Dans le but de minimiser les dommages, Eduardo Flores, PDG de « Mi Director Financiero », une société qui offre des services comptables externes, présente les clés pour relever ce nouveau défi commercial. La priorité pour une petite entreprise est de rechercher des liquidités pour supporter au moins trois à cinq mois d'inactivité. « Avec beaucoup de mes clients, j'organise un plan de trésorerie pour voir combien de temps ils peuvent tenir avec les ressources dont ils disposent. Il faut tenir le plus longtemps possible, garder l'entreprise jusqu'au retour de l'activité », explique Eduardo Flores, PDG de « Mi Director Financiero ».  

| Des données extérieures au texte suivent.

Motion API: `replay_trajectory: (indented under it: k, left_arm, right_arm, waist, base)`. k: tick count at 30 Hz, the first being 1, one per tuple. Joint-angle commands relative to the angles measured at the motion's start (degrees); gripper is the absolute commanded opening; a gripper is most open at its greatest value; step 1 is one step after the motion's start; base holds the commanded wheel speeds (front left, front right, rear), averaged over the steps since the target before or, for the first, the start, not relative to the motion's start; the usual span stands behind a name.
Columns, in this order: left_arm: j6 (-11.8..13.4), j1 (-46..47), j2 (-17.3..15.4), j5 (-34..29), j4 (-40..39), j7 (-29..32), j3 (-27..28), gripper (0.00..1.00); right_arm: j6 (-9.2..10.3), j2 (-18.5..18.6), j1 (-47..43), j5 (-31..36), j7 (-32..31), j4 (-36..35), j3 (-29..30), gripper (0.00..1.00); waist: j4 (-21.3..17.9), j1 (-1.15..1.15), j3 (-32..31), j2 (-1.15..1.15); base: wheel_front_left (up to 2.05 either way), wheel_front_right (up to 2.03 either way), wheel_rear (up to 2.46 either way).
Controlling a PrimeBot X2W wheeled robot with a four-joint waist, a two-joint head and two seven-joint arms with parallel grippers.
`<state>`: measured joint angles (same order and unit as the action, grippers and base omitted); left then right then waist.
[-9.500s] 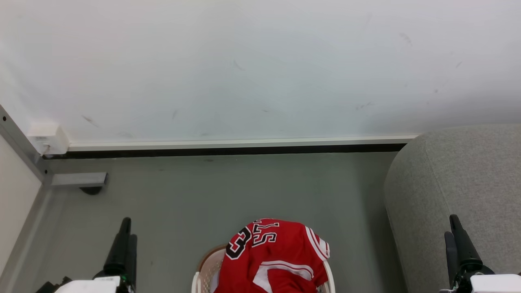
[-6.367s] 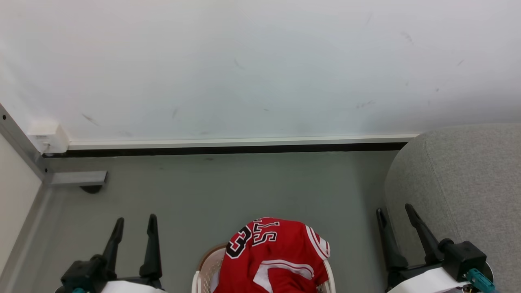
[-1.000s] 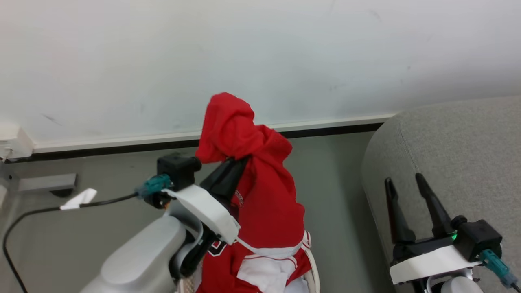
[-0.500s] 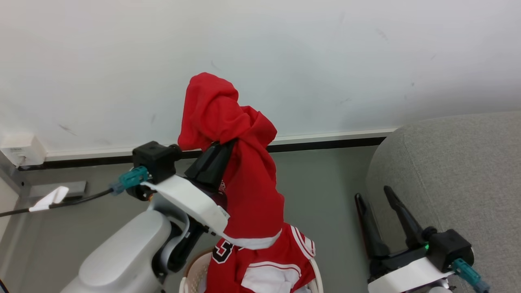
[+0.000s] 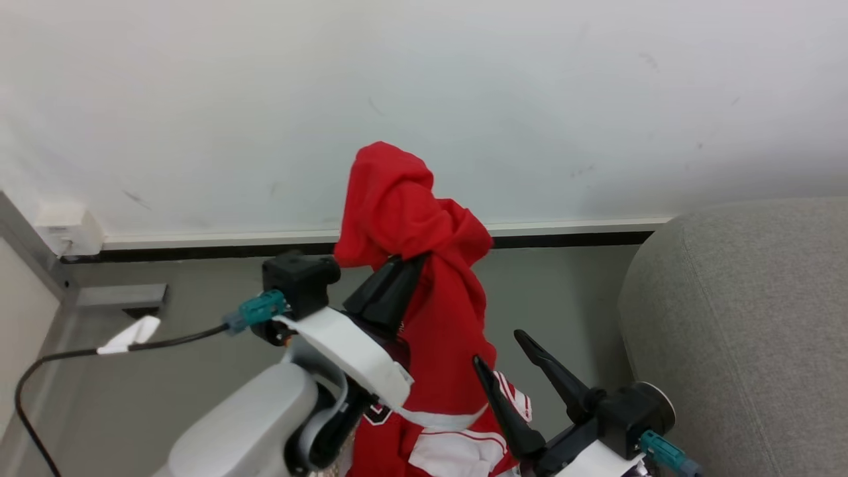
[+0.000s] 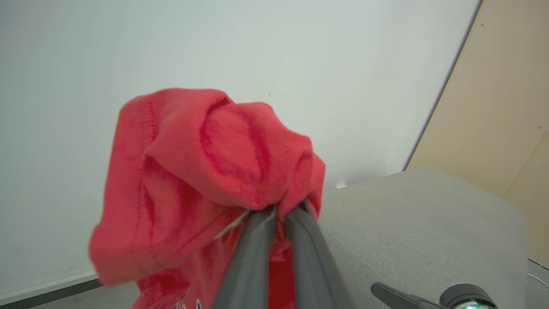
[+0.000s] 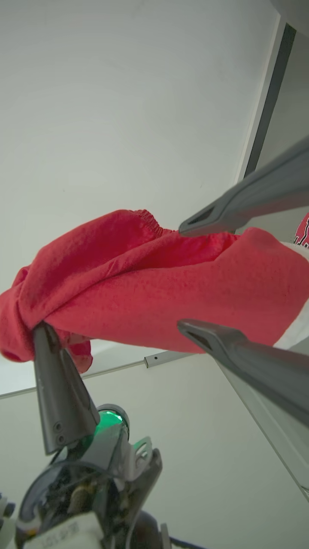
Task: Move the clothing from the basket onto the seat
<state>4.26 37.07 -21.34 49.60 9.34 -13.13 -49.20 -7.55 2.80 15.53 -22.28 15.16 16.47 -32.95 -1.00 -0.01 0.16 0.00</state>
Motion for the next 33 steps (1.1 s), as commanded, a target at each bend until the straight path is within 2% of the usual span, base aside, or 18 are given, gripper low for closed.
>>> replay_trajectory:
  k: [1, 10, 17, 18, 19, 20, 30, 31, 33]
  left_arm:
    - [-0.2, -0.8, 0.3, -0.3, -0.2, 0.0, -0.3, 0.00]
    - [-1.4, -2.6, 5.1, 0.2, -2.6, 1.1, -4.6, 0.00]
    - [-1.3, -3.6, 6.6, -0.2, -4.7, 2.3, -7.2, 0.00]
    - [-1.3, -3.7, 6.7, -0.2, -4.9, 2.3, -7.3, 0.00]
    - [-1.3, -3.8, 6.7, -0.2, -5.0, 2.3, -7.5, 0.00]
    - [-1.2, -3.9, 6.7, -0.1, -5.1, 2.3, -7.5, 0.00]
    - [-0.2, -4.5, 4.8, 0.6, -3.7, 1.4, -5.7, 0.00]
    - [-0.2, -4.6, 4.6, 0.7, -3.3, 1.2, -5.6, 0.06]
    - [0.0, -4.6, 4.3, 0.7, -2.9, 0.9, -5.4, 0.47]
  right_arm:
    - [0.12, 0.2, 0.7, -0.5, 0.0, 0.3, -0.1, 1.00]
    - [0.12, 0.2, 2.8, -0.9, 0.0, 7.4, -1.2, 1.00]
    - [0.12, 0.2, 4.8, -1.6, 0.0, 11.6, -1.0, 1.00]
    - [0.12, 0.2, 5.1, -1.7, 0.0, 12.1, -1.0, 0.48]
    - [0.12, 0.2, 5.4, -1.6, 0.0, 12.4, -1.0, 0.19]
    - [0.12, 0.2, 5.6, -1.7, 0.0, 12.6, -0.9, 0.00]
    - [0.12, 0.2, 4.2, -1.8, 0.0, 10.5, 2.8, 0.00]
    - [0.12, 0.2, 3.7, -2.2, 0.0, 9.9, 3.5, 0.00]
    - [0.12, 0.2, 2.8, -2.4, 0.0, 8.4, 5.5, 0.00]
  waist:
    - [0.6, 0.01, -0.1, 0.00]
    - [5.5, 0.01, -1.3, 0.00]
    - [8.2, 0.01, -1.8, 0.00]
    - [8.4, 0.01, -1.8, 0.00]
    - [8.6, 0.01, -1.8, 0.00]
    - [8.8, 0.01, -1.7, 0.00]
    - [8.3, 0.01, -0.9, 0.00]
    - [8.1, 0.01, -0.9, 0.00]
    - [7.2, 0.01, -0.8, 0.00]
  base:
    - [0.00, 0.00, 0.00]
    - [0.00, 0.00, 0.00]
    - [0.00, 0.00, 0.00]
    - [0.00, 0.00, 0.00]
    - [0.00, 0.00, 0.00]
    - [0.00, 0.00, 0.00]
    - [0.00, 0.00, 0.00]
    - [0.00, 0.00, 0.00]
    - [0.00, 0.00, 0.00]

La deuxième chose que M. Flores recommande est d'essayer de récupérer les paiements en souffrance. « Demandez à vos clients d'effectuer un virement. Vous devez vous battre contre les paiements en attente car ils peuvent sauver l'entreprise », assure-t-il. « Tout comme nous voulons être payés, nous devons également payer les dettes en cours envers les fournisseurs », ajoute-t-il. Flores explique que le moment est venu de le faire, car il y a beaucoup d'incertitude sur ce qui se passera après le retour à la normale.

M. Flores rappelle qu'une grande partie du tissu productif du pays est constituée de PME et appelle le gouvernement à prendre des mesures pour aider ces entreprises à survivre après cette crise. « L'exécutif a facilité l'adhésion des grandes entreprises à l'ERTES (l'indemnité de chômage), mais il m'a manqué davantage de facilités pour les PME. Il est absurde qu'ils doivent continuer à payer la redevance pour travail indépendant alors que le revenu de beaucoup de ces entreprises est actuellement nul », dit-il. Le directeur assure que 2020 ne sera pas une grande année pour les profits, mais qu'il sera temps de tenir bon et de résister jusqu'à ce que l'activité reprenne. « L'objectif est que ce virus ne force pas les petits entrepreneurs à fermer boutique. Nous devons endurer la traction et minimiser les dégâts », conclut-il.